* Exercise: The copy has to match the data exactly and leave out every picture.

*** Opening of Recorded data ***

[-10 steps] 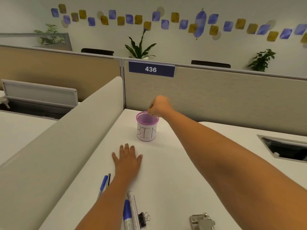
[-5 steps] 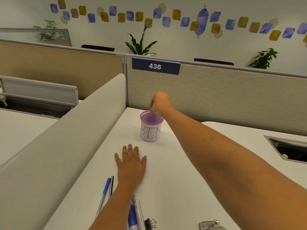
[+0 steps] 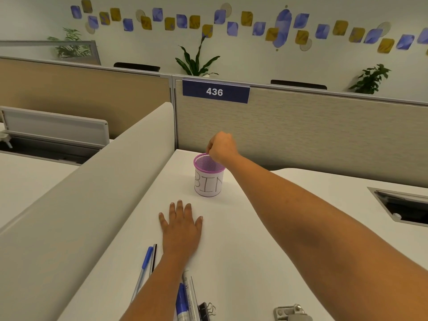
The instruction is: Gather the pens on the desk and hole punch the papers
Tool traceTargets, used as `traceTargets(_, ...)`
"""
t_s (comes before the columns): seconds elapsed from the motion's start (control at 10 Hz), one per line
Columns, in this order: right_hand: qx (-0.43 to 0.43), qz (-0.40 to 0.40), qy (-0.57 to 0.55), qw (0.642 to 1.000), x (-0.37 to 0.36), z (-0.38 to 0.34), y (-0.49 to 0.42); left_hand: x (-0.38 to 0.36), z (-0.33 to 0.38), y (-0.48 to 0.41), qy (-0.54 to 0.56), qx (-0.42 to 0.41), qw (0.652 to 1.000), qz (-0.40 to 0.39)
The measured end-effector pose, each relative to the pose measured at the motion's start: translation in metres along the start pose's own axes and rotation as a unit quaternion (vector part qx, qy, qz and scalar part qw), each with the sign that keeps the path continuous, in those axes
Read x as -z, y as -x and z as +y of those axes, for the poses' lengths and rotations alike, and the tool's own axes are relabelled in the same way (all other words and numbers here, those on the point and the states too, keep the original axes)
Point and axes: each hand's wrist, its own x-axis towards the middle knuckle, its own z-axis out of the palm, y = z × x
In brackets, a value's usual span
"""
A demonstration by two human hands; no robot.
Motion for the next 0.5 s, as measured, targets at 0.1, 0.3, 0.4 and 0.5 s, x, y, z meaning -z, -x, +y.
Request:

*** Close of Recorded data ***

* Exercise response:
[-10 steps] 
[-5 steps] 
[+0 steps] 
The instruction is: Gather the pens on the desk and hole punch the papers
Tool traceTargets, used as `traceTargets(_, ...)`
"""
t_s (comes before the columns): seconds elapsed from the motion's start (control at 10 Hz), one per line
Columns, in this order: right_hand: qx (-0.43 to 0.43), qz (-0.40 to 0.40), qy (-0.57 to 0.55), qw (0.642 to 1.000), x (-0.37 to 0.36), z (-0.38 to 0.34), y (-0.49 to 0.42); left_hand: x (-0.38 to 0.36), z (-0.33 to 0.38), y (-0.48 to 0.41), qy (-0.54 to 0.56), qx (-0.42 to 0.41), qw (0.652 to 1.000), qz (-0.40 to 0.39)
The measured end-effector pose, each relative to the pose measured at the motion's start: translation in metres along the start pose's own axes and rotation as a unit quaternion (vector part qx, qy, qz and scalar part qw), each with the sign that keeps the path continuous, in those axes
Read x as -z, y as -x and z as +y of those axes, for the poses' lengths and rotations alike, and the tool's own axes are relabelled in the same way (all other words and numbers here, those on the point and the states too, keep the original axes)
Point and axes: each hand's wrist, its own x-axis towards the middle knuckle, its own z-axis out of the palm, y = z × x
In brackets, a value's usual span
"""
A demonstration by two human hands; no robot.
Motion for the next 0.5 s, as measured, targets at 0.1, 0.3, 0.4 and 0.5 s, x, y, z meaning -z, -x, +y.
Request:

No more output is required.